Give a single number in reply. It is the count of lines below that contain the string "teal".

# Supplied records:
# # #
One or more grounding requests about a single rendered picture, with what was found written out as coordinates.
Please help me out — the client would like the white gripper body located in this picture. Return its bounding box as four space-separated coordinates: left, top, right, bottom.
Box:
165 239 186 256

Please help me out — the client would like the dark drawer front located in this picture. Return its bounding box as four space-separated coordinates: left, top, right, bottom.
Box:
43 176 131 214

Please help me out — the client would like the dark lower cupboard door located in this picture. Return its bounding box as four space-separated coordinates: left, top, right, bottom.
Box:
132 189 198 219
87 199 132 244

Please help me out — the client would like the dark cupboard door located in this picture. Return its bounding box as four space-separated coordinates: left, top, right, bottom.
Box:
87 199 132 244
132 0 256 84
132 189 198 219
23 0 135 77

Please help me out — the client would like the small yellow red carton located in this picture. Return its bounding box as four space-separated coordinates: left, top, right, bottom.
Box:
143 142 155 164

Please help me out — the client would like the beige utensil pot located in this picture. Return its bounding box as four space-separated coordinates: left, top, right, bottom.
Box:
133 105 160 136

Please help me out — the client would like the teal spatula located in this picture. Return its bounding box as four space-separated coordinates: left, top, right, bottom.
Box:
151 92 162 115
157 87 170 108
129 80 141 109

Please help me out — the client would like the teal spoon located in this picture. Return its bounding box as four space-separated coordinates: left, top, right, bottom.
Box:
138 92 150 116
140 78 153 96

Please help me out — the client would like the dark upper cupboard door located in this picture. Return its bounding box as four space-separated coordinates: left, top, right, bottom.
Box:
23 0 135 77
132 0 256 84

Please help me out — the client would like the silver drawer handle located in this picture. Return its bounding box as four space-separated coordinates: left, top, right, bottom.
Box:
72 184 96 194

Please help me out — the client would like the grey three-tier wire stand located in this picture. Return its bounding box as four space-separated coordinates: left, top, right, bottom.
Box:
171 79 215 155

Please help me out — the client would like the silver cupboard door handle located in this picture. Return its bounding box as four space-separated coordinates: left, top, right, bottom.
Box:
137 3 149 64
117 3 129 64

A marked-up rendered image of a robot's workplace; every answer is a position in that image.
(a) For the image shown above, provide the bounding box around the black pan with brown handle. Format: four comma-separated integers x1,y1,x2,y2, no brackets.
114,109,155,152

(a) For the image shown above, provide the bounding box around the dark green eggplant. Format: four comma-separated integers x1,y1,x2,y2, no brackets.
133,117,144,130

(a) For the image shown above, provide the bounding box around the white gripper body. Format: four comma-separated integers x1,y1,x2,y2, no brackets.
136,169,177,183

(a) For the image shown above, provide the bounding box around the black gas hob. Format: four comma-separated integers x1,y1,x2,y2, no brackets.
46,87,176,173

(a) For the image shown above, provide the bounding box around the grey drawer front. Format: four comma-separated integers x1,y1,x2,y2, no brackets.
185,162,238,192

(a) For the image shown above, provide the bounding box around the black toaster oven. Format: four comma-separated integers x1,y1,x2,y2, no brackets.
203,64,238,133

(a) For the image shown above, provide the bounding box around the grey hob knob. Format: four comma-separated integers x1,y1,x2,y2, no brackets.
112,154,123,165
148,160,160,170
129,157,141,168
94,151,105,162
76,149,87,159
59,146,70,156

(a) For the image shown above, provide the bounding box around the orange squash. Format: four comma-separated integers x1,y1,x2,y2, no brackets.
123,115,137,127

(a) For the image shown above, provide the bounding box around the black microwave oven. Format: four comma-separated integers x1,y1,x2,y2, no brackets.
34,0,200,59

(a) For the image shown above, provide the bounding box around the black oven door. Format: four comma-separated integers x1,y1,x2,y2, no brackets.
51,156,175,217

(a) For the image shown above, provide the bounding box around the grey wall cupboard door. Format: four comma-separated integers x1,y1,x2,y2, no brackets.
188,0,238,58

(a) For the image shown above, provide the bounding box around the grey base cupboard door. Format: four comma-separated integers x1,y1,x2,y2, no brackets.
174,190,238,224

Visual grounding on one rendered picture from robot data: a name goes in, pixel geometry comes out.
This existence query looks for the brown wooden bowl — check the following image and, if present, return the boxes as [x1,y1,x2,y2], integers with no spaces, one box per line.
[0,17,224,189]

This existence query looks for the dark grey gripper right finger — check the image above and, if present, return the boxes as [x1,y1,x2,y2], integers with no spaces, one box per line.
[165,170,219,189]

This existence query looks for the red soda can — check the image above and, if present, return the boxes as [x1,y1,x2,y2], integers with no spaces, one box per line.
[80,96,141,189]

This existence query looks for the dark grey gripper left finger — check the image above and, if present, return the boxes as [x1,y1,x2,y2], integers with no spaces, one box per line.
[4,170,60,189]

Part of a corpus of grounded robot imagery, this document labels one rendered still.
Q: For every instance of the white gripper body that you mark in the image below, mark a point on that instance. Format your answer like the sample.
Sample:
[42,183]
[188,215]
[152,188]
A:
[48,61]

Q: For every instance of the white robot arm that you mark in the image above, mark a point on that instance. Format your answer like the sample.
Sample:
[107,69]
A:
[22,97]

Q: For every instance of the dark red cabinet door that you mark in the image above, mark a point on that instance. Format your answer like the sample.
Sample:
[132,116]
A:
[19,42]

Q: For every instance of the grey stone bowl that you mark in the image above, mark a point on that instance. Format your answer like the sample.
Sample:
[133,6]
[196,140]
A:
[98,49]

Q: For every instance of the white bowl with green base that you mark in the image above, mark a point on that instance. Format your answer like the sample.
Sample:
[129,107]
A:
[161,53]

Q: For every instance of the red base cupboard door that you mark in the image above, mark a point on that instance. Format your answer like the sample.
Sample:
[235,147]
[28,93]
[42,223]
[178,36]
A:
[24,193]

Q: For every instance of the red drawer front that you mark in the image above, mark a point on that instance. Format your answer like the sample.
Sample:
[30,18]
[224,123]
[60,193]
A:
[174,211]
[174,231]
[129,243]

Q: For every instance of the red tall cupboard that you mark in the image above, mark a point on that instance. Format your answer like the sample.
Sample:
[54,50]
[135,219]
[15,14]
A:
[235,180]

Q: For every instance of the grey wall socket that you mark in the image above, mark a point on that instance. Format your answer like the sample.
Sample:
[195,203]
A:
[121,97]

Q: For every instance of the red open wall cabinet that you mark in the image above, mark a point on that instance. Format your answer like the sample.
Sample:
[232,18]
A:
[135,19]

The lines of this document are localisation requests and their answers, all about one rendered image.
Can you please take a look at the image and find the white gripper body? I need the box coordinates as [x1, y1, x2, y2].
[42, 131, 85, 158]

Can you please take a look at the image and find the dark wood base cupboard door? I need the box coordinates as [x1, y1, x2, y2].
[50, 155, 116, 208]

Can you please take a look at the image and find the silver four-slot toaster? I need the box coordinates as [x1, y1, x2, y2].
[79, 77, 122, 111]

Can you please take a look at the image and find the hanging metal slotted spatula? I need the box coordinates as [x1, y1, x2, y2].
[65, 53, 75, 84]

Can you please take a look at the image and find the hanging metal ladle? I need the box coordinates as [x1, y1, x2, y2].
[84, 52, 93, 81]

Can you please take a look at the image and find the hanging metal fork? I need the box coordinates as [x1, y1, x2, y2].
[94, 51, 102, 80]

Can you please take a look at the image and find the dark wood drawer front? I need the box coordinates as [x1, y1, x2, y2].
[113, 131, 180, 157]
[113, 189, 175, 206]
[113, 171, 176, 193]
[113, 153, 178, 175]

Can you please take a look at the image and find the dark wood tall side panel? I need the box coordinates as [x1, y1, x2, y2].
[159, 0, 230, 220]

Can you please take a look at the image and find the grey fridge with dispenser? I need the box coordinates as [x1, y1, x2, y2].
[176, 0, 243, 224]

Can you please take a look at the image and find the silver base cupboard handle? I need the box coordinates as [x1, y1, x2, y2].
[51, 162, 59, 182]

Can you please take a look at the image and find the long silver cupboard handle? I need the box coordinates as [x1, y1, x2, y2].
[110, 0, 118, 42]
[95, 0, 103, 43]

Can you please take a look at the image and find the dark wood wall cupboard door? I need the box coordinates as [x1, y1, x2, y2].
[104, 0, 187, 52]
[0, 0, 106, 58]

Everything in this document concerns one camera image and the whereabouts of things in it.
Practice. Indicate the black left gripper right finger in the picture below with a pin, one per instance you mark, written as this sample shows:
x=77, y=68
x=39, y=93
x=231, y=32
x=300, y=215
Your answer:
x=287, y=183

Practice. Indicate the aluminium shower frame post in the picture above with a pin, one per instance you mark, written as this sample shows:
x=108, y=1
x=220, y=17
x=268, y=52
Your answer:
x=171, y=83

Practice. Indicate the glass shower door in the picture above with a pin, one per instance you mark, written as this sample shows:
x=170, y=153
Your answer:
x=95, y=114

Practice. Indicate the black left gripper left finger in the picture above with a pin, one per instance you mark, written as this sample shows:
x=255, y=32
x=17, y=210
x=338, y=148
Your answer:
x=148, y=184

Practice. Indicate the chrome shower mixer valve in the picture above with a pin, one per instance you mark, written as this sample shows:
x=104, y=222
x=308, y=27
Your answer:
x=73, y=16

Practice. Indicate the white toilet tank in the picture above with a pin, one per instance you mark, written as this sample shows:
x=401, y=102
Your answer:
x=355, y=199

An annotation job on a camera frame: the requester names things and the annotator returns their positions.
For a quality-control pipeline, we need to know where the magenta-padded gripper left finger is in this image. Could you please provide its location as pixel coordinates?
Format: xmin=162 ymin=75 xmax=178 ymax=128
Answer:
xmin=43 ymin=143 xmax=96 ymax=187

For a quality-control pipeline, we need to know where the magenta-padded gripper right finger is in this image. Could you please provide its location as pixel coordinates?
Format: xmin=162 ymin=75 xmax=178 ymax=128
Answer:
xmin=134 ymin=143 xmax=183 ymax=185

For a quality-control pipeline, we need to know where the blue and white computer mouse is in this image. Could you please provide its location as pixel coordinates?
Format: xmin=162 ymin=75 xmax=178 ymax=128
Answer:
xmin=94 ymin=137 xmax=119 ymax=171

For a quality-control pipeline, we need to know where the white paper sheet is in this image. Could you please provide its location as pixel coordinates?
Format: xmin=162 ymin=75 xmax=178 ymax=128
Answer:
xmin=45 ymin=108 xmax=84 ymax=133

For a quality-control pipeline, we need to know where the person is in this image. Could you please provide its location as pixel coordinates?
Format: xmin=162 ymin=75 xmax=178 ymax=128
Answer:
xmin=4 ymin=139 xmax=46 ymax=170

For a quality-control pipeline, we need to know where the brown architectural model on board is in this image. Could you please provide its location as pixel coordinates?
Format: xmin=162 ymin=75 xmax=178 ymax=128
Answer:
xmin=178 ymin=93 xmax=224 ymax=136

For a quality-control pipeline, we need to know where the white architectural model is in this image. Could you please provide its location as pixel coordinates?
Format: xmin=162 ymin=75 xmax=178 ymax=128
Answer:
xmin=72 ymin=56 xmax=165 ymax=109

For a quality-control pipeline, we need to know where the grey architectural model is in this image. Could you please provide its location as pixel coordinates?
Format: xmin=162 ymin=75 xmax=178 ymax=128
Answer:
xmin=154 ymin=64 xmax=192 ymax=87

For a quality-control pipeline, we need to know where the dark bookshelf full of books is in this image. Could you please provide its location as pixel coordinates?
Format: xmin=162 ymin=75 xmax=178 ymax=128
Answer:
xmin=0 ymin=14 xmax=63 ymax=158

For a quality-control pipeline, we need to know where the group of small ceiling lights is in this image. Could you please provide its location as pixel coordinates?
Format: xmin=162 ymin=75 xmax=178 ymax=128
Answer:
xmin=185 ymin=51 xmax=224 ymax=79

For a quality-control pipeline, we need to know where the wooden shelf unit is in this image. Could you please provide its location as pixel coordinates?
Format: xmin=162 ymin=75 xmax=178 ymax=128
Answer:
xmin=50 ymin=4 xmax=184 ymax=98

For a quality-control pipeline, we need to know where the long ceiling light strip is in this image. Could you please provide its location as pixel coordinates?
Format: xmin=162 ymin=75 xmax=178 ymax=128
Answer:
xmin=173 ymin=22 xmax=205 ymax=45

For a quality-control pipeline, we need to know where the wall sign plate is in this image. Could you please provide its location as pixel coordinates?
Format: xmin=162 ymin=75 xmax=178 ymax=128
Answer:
# # #
# Output of the task:
2